■ EXERCISE INSTRUCTIONS:
All lines of the entries with "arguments" in them must be listed.

■ PROVIDED ENTRIES:

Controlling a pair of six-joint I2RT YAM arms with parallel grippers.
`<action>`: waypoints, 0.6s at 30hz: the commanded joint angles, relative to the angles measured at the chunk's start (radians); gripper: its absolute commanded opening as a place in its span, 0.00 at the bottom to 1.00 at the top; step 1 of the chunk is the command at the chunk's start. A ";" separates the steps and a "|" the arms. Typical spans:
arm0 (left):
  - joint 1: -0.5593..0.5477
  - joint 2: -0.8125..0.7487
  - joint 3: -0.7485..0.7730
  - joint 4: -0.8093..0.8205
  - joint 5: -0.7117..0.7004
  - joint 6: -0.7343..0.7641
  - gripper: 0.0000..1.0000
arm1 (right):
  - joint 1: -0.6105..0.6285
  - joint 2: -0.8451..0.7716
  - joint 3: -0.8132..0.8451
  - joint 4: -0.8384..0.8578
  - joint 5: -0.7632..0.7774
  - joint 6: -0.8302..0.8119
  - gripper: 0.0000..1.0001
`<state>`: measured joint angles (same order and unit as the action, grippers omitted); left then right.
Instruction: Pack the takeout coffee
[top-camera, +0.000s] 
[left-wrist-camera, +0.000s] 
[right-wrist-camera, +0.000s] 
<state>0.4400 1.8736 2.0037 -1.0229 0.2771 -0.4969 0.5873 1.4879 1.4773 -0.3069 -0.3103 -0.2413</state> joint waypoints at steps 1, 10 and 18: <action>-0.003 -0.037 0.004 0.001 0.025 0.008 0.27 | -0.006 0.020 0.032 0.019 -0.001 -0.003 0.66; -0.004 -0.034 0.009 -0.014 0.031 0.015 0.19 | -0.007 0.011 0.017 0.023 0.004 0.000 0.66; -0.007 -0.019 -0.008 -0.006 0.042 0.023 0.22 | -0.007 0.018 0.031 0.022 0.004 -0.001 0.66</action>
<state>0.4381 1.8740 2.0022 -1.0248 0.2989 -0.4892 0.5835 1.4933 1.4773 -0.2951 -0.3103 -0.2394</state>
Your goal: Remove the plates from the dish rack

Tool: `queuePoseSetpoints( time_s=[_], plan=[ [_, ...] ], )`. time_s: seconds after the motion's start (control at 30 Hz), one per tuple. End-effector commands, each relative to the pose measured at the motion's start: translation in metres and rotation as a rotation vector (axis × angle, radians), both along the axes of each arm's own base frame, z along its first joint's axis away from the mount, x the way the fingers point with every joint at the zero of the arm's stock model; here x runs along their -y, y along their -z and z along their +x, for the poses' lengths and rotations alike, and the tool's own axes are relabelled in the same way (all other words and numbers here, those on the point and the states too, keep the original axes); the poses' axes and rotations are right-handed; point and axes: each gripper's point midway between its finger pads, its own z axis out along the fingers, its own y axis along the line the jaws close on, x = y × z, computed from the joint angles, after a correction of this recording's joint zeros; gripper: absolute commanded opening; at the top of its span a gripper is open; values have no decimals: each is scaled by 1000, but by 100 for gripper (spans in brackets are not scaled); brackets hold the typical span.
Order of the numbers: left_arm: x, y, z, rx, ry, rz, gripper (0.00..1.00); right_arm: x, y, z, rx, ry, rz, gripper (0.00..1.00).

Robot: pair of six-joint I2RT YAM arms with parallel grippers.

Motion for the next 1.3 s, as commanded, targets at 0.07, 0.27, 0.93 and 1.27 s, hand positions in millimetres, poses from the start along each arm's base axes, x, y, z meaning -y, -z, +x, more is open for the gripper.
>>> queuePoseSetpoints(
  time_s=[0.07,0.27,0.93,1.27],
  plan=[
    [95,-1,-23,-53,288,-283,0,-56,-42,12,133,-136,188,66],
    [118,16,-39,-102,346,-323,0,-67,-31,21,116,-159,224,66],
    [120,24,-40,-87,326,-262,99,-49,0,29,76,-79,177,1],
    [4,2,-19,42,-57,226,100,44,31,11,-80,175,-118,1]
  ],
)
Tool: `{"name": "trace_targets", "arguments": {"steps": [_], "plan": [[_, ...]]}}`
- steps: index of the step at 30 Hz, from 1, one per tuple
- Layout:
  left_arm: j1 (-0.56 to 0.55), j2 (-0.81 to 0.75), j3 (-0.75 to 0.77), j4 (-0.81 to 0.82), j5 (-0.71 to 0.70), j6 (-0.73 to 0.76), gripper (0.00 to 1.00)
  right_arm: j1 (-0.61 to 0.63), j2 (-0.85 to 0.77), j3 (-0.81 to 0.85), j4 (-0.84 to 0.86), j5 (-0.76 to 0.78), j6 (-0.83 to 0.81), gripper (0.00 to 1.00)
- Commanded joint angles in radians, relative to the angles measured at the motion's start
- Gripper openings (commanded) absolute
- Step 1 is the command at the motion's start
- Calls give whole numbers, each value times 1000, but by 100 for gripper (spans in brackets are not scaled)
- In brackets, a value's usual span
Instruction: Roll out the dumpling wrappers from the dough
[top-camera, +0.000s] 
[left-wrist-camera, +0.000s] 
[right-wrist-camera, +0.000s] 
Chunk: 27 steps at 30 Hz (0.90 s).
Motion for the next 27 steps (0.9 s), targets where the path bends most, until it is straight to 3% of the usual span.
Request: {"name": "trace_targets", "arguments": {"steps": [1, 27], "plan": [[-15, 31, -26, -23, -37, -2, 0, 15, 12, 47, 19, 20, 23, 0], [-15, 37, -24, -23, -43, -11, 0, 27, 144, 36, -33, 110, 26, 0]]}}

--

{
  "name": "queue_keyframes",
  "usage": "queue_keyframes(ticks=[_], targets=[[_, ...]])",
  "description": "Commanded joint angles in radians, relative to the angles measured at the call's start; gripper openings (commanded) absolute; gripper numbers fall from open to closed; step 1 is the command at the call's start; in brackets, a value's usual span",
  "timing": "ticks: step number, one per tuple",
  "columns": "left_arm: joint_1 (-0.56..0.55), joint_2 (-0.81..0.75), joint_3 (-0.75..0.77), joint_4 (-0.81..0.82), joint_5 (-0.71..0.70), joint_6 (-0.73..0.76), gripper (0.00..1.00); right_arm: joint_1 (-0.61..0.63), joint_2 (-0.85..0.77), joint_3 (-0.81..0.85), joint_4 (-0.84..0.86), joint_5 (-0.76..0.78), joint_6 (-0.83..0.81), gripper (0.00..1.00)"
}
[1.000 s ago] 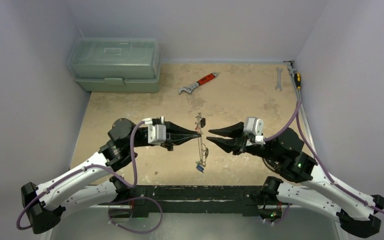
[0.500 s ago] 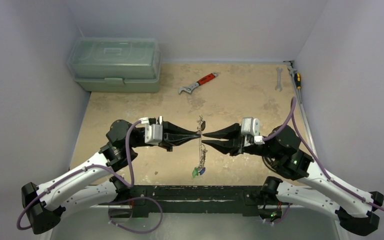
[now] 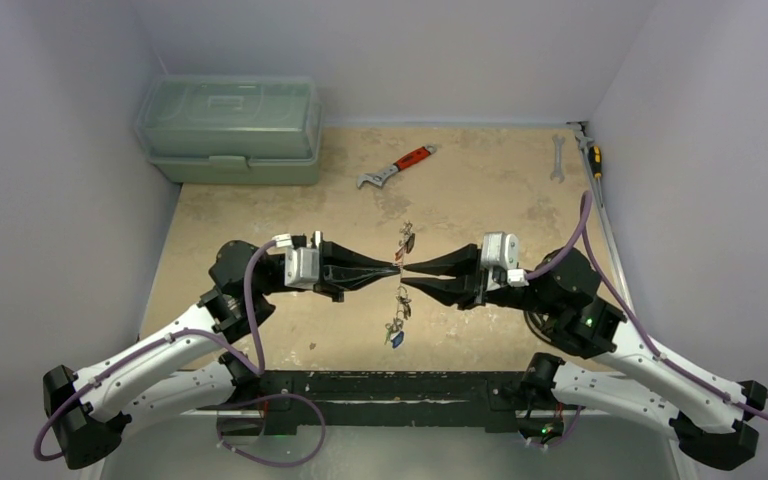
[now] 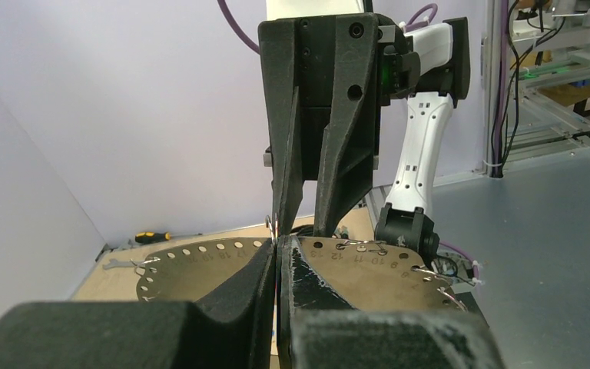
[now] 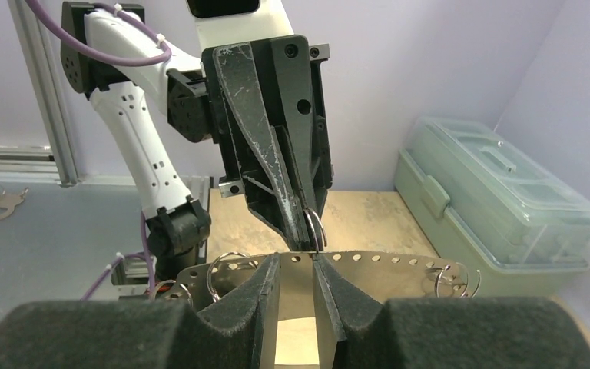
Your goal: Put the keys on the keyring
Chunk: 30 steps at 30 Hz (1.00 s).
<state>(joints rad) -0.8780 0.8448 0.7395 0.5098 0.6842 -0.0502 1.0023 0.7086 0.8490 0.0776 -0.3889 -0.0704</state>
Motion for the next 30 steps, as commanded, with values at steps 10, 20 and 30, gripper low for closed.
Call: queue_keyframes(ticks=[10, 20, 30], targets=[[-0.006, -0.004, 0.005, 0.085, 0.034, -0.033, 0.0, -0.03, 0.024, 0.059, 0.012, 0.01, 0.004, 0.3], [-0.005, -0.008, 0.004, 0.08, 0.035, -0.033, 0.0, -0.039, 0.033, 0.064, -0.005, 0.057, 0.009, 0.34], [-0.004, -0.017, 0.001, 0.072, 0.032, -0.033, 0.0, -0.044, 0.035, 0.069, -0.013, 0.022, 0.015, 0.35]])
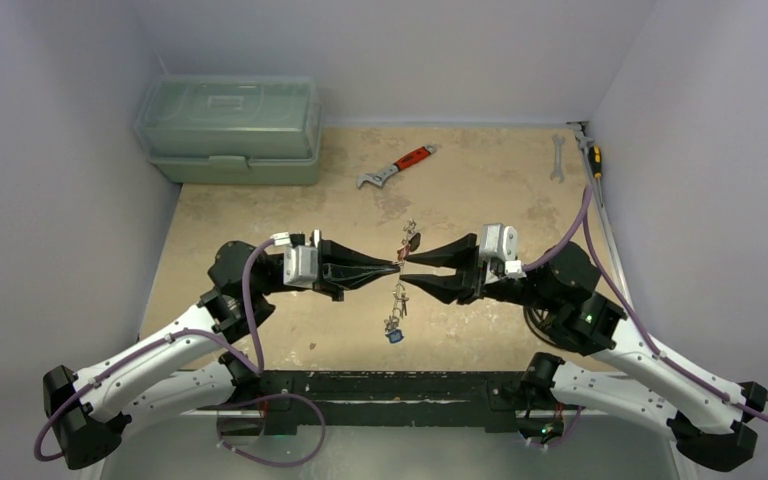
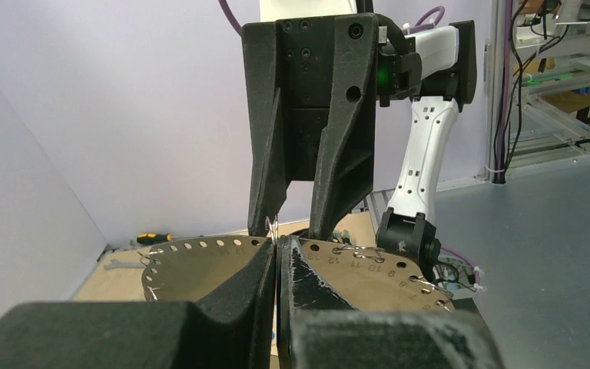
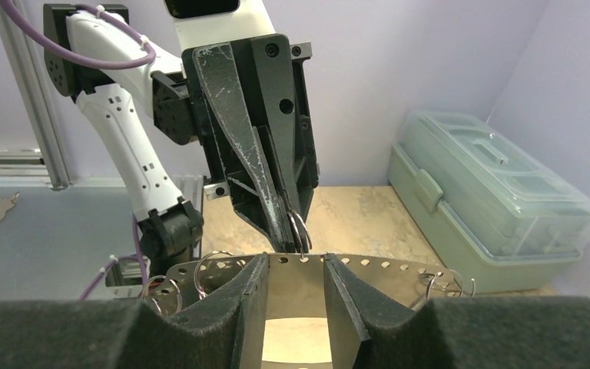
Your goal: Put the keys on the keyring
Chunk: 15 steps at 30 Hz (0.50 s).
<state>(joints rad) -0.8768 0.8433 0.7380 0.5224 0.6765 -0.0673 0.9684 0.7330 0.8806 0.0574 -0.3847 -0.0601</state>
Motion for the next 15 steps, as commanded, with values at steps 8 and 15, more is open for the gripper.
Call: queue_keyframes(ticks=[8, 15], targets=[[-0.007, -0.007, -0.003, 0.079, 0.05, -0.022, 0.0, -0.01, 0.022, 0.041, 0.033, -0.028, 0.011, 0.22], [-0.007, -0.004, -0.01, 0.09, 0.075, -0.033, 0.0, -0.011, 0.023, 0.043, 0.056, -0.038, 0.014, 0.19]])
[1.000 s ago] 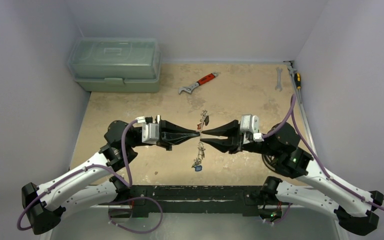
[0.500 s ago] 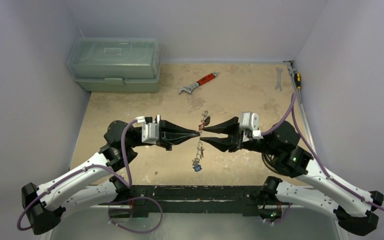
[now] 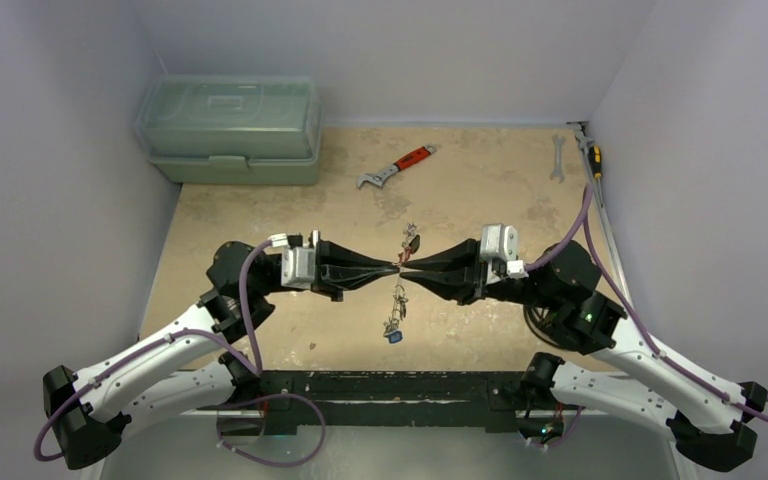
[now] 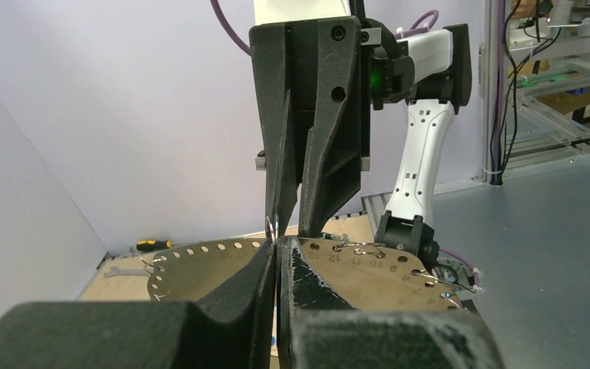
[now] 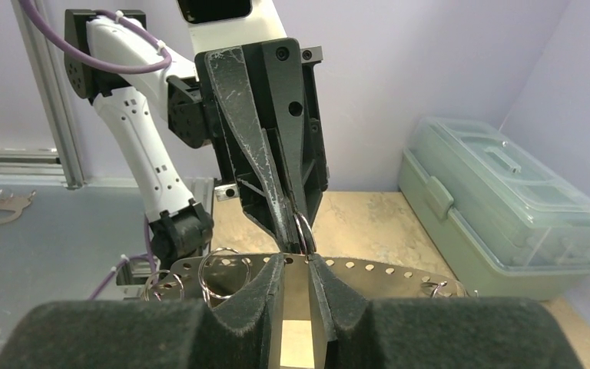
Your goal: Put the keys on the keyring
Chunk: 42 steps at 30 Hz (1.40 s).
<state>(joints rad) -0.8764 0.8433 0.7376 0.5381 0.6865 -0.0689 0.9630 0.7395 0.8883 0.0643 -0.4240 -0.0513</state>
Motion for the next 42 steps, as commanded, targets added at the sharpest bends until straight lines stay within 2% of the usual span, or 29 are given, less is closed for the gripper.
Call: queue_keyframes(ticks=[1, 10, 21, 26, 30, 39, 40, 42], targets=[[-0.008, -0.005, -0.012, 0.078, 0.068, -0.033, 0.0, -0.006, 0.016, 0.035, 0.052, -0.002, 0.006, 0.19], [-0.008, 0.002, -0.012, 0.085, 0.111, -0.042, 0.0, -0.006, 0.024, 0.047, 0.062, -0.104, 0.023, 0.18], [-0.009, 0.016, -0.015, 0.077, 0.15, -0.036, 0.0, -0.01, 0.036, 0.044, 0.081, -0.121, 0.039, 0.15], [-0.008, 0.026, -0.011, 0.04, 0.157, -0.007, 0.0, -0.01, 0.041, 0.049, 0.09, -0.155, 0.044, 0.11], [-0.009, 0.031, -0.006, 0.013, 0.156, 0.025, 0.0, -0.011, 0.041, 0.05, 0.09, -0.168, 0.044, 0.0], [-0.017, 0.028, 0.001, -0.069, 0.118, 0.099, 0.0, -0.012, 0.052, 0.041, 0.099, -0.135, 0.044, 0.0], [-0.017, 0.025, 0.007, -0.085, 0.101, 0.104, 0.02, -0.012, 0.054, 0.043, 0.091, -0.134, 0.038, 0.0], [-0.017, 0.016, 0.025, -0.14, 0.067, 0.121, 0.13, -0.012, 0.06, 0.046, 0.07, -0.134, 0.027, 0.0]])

■ WRITTEN SOLUTION:
Tool: `{"name": "trace_targets", "arguments": {"steps": [_], "plan": [[_, ...]]}}`
Request: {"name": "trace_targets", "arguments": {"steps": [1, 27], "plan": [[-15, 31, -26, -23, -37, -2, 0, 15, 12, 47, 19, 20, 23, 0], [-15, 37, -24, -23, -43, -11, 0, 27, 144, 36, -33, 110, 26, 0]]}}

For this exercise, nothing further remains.